Supplied information START
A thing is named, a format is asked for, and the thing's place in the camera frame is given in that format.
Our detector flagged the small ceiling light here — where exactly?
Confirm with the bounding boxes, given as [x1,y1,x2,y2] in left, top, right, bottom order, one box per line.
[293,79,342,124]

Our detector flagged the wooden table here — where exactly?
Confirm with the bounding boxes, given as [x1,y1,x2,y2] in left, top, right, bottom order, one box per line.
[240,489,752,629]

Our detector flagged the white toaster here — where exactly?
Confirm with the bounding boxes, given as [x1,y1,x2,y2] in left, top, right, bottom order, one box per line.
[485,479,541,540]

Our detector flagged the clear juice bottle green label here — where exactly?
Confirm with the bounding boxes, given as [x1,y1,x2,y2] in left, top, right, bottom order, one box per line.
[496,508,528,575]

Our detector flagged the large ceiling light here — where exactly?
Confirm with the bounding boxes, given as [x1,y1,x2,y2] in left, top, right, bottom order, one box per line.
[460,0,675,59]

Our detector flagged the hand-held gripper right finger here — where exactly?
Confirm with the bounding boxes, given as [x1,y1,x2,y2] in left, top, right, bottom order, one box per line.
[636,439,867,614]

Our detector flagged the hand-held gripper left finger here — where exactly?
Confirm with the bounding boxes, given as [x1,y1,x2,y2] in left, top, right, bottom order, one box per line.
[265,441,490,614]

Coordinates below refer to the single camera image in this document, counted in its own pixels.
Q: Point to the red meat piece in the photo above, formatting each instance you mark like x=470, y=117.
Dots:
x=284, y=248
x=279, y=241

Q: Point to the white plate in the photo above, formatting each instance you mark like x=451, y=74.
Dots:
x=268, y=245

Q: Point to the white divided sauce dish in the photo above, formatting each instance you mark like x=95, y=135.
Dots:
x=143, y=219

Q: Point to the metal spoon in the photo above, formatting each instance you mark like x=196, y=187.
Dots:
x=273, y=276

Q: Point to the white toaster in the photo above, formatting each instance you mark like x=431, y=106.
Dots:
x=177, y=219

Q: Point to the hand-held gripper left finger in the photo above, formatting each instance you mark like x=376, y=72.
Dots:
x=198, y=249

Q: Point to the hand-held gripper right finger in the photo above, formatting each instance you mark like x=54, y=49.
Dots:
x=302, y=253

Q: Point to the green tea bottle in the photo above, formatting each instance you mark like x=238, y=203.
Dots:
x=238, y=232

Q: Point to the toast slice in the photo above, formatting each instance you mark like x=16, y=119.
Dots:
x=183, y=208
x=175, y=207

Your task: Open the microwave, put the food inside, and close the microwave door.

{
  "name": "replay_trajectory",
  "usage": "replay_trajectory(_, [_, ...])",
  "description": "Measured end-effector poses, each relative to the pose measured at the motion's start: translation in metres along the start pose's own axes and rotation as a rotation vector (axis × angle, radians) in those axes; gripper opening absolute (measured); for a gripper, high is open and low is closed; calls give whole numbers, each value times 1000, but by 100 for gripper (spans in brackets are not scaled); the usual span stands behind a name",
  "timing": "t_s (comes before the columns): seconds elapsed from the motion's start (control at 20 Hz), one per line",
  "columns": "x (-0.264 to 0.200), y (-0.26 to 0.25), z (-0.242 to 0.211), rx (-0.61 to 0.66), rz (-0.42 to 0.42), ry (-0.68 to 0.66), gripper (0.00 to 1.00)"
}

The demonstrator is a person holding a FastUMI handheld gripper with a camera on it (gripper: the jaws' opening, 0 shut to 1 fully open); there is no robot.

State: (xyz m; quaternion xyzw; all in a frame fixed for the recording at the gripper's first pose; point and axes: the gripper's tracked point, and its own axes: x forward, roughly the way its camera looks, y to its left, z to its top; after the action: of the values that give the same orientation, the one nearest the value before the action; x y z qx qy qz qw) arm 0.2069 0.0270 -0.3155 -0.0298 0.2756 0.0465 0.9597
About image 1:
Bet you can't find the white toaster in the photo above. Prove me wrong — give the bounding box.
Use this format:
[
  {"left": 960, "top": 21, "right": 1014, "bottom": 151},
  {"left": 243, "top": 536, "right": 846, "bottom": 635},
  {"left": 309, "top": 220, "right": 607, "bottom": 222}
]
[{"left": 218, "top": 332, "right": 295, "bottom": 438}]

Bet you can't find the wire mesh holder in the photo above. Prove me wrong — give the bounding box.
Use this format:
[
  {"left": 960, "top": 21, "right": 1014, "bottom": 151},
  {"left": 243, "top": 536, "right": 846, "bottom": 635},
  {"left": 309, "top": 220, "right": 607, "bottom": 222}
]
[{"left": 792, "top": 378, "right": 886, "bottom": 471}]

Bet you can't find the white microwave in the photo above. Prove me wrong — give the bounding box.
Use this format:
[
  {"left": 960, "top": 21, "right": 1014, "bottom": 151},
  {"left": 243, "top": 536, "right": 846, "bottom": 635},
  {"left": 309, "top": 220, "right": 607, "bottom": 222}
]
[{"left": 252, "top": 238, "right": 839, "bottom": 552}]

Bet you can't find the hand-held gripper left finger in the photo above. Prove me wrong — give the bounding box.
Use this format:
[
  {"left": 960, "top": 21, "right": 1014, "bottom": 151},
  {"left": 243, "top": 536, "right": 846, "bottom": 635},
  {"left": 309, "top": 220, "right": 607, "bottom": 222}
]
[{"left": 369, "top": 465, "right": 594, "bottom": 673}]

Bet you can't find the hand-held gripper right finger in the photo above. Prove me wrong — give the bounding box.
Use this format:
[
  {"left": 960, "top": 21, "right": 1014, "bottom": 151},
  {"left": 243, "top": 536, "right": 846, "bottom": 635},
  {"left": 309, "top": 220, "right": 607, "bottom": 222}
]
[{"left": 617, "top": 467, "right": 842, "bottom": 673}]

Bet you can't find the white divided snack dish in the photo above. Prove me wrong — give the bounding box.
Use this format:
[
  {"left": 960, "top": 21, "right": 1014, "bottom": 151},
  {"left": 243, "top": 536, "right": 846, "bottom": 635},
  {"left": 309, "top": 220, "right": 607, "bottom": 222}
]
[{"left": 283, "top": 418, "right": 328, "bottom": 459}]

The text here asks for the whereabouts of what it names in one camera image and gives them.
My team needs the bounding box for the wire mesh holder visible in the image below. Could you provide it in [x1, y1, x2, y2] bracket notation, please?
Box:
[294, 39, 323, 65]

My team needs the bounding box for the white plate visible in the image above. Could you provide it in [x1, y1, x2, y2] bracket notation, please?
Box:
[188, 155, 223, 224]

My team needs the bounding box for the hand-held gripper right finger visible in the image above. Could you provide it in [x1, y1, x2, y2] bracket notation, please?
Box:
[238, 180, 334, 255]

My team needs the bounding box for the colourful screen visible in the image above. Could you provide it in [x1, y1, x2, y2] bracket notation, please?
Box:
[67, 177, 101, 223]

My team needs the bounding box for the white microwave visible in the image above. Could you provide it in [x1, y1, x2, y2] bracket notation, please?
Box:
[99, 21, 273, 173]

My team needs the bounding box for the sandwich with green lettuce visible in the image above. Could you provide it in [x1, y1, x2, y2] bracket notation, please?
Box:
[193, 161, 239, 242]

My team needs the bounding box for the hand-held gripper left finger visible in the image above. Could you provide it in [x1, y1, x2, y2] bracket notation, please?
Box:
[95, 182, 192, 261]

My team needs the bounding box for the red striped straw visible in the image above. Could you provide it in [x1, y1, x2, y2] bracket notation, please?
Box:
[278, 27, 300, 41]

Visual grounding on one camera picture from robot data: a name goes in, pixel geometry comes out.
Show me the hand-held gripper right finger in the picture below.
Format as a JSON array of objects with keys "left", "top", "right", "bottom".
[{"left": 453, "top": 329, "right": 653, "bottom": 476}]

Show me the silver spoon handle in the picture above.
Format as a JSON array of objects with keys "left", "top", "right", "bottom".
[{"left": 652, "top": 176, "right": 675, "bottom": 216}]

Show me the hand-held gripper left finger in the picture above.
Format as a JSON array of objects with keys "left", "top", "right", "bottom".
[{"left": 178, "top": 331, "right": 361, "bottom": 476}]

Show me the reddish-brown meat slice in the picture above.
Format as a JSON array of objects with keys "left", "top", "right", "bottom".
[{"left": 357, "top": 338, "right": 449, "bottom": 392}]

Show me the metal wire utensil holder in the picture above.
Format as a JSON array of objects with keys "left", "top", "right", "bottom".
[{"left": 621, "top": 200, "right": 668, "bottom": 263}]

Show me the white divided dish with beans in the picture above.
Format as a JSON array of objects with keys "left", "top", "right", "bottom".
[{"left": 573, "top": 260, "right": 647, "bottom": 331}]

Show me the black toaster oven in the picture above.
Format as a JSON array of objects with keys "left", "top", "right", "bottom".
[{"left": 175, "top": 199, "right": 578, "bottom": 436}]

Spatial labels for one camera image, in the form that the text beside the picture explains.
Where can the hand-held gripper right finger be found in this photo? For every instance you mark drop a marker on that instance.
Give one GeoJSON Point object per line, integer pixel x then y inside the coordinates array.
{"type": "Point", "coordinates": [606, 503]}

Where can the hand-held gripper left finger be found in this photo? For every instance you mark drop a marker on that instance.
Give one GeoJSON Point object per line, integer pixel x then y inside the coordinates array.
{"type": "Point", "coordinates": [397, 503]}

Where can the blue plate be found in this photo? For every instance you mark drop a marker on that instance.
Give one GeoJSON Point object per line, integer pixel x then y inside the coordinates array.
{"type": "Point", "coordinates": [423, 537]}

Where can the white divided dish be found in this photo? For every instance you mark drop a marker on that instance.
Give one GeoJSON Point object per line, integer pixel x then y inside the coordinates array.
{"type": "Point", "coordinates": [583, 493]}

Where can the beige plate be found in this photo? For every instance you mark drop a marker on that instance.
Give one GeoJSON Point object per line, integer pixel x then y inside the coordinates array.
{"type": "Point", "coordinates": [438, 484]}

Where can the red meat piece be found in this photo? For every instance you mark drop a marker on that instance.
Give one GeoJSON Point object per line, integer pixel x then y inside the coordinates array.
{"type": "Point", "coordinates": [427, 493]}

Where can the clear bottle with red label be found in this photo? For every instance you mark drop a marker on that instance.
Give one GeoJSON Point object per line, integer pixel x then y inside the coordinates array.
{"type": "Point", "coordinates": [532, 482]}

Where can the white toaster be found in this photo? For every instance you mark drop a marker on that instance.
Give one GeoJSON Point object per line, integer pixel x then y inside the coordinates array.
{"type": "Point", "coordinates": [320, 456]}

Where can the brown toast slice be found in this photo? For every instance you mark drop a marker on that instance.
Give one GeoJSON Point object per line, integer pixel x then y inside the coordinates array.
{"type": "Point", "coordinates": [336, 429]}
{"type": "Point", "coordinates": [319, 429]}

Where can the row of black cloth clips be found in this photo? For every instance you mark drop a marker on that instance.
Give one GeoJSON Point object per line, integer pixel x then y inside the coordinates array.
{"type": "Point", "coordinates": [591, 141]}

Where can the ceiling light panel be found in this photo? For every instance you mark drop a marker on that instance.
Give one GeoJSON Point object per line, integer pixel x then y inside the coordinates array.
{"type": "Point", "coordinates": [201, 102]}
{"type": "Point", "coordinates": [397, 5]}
Supplied information END
_What you need to do:_
Return word for word the lines above from the line with "My team needs the bounding box for the red" to the line with "Spatial labels for", including both and leaving out all others.

_Solution to the exercise:_
My team needs the bounding box for the red striped straw visible in the image above. Could you provide it in [x1, y1, x2, y2] bracket notation, please?
Box:
[278, 27, 300, 41]

Visual grounding on one camera picture from robot data: a name goes in, pixel geometry comes out.
Show me the hand-held gripper right finger in the picture below.
Format as a JSON array of objects with keys "left", "top", "right", "bottom".
[{"left": 453, "top": 329, "right": 653, "bottom": 476}]

Show me the silver spoon handle in the picture above.
Format as a JSON array of objects with keys "left", "top", "right", "bottom".
[{"left": 652, "top": 176, "right": 675, "bottom": 216}]

Show me the hand-held gripper left finger in the picture above.
Format as a JSON array of objects with keys "left", "top", "right", "bottom".
[{"left": 178, "top": 331, "right": 361, "bottom": 476}]

Show me the reddish-brown meat slice in the picture above.
Format as a JSON array of objects with keys "left", "top", "right", "bottom".
[{"left": 357, "top": 338, "right": 449, "bottom": 392}]

Show me the metal wire utensil holder in the picture above.
Format as a JSON array of objects with keys "left", "top", "right", "bottom".
[{"left": 621, "top": 200, "right": 668, "bottom": 263}]

Show me the white divided dish with beans in the picture above.
Format as a JSON array of objects with keys "left", "top", "right", "bottom".
[{"left": 573, "top": 260, "right": 647, "bottom": 331}]

Show me the black toaster oven in the picture above.
Format as a JSON array of objects with keys "left", "top", "right", "bottom".
[{"left": 175, "top": 199, "right": 578, "bottom": 436}]

Spatial labels for one camera image, in the form that the text beside the picture explains.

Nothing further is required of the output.